What the task requires -
Although the data below contains pictures, output only the lines between those holding "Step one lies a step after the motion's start" and "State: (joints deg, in", inclusive, exactly and without those pictures.

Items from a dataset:
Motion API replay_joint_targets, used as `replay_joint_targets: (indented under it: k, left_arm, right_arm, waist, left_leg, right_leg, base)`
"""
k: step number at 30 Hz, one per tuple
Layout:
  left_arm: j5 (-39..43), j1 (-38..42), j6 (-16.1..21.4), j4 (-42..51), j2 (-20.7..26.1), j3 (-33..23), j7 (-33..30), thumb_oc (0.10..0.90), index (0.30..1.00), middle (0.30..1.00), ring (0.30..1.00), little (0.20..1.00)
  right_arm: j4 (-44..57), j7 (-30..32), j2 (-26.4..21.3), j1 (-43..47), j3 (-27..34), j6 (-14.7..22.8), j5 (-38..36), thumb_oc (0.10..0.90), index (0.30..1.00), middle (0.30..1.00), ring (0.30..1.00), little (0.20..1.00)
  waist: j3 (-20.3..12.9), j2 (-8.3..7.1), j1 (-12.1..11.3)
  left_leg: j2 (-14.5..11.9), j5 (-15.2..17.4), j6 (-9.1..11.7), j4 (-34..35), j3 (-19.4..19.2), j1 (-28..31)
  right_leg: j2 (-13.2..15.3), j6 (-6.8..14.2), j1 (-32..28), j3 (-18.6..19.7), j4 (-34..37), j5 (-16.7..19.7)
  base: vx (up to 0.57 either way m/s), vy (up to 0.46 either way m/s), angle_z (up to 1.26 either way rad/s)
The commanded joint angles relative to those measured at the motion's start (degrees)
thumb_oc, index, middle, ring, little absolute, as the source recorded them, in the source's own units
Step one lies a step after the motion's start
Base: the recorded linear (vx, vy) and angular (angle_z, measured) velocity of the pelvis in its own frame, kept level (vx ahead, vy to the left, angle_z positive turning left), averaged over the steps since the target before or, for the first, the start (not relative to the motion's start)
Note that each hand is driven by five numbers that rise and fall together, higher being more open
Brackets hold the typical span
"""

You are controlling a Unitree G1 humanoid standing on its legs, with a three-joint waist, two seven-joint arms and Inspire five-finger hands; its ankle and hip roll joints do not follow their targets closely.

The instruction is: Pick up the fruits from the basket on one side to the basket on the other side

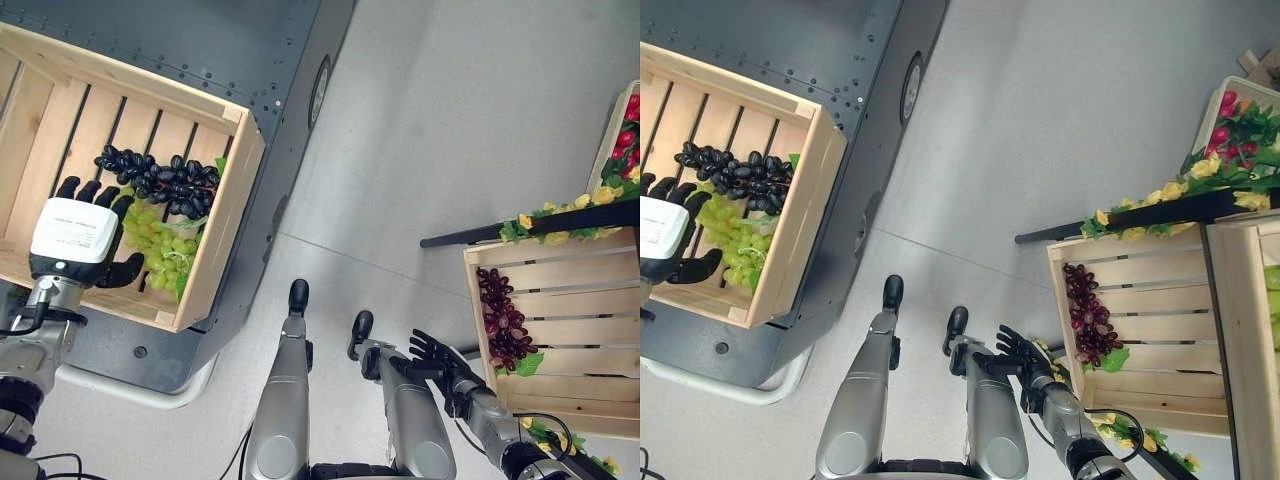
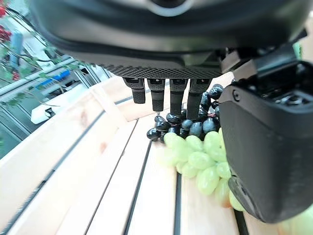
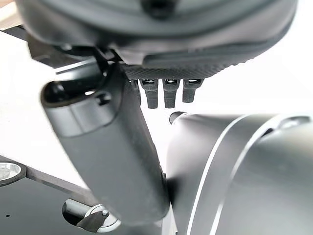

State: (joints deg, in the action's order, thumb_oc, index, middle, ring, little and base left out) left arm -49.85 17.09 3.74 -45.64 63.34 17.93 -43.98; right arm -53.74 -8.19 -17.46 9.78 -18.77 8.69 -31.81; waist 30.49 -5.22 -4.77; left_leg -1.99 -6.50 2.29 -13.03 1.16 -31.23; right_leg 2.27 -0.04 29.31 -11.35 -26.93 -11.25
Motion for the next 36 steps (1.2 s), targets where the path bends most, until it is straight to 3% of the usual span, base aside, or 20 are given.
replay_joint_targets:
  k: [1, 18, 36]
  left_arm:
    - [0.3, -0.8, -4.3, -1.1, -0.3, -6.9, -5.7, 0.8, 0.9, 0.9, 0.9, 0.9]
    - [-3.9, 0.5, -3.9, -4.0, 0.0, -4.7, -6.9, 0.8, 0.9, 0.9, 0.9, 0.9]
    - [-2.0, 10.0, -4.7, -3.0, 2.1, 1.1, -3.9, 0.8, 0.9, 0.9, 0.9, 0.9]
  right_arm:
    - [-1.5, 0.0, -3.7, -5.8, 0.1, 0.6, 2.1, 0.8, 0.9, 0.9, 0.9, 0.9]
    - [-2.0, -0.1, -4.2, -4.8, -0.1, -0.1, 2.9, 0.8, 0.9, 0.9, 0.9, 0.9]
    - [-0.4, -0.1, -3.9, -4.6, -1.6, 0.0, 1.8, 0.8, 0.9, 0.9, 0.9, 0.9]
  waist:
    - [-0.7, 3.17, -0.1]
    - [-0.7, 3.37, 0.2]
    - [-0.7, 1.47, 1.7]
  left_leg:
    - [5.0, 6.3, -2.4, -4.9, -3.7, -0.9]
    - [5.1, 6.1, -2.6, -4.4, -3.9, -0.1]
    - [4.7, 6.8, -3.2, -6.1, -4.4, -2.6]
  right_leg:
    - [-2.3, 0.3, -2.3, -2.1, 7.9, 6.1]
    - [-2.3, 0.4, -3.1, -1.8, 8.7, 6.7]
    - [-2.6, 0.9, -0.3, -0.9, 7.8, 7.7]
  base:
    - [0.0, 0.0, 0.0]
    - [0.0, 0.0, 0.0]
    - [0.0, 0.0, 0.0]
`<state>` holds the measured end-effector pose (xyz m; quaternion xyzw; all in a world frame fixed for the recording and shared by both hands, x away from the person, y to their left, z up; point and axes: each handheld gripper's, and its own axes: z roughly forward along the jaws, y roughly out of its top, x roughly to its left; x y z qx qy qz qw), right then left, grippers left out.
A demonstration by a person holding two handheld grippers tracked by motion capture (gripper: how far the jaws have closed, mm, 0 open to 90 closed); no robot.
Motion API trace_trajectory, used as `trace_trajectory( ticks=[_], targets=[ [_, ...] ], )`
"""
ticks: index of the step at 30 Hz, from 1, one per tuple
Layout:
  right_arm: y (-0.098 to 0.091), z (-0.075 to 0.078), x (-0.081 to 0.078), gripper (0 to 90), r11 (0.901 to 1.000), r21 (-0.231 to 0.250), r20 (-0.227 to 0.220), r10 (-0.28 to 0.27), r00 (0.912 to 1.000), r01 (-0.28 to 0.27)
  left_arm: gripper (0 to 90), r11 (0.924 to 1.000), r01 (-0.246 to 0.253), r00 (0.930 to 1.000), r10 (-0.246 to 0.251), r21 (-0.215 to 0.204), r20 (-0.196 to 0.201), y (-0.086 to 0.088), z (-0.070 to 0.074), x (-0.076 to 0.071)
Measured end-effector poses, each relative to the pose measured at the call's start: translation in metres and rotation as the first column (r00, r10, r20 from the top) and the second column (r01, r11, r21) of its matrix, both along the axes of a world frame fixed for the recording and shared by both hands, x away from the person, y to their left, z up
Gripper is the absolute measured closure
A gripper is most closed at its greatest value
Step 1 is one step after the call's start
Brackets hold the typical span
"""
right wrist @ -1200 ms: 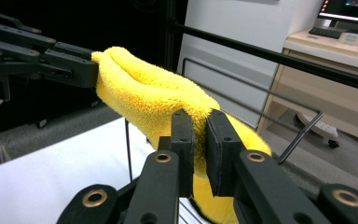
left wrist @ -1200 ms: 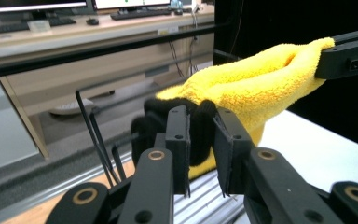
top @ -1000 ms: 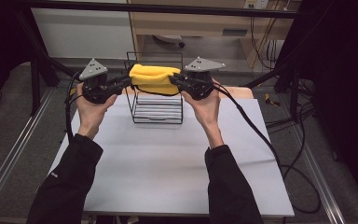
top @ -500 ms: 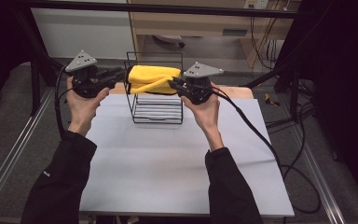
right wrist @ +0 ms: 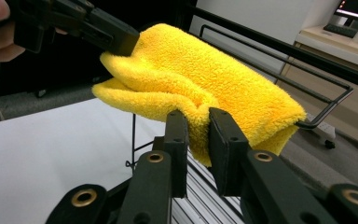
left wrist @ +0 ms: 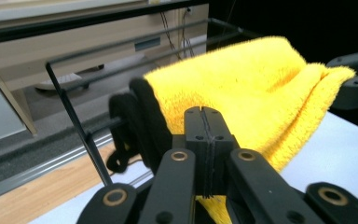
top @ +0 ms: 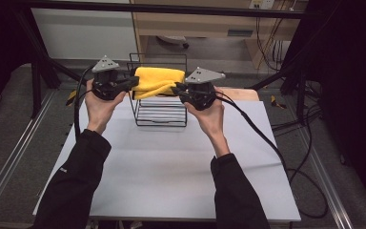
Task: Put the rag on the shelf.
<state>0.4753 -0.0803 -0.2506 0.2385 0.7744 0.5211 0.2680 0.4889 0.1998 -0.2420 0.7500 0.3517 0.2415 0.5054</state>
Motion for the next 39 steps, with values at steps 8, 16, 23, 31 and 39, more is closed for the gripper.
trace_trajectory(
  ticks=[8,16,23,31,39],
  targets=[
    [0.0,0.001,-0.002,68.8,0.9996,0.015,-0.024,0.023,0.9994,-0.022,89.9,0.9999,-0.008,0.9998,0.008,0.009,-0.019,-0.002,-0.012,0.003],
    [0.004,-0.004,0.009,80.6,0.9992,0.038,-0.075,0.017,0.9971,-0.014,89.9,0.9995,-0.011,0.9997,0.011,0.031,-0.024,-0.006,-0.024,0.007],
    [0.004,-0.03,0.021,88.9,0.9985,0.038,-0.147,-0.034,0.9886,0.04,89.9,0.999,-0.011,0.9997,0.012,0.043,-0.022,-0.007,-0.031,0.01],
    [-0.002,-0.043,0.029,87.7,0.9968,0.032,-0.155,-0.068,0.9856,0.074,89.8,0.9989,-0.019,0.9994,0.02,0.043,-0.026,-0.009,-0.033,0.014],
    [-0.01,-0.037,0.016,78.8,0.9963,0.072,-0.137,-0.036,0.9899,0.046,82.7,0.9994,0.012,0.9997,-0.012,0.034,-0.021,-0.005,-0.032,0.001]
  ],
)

Output below -
Step one lies a step after the motion's start
Base: the recorded linear (vx, vy) and angular (angle_z, measured) velocity of the pelvis in its own frame, kept level (vx ahead, vy to the left, angle_z positive turning left), averaged over the steps since the target before or, for the first, the start (not relative to the motion's start)
Note that each hand is driven by five numbers that rise and fall together, higher being more open
Brackets hold the typical span
"""

You are controlling a Unitree G1 humanoid standing on its legs, with a three-joint waist, two seven-joint arms and Inspire five-finger hands; its ankle and hip roll joints do not follow their targets closely.

The instruction is: Pick up the fruits from the basket on one side to the basket on the other side


State: (joints deg, in the action's order, thumb_oc, index, middle, ring, little and base left out) left arm -49.85 17.09 3.74 -45.64 63.34 17.93 -43.98; right arm -53.74 -8.19 -17.46 9.78 -18.77 8.69 -31.81; waist 30.49 -5.22 -4.77; left_leg -1.99 -6.50 2.29 -13.03 1.16 -31.23; right_leg 2.27 -0.04 29.31 -11.35 -26.93 -11.25

This concludes the exercise.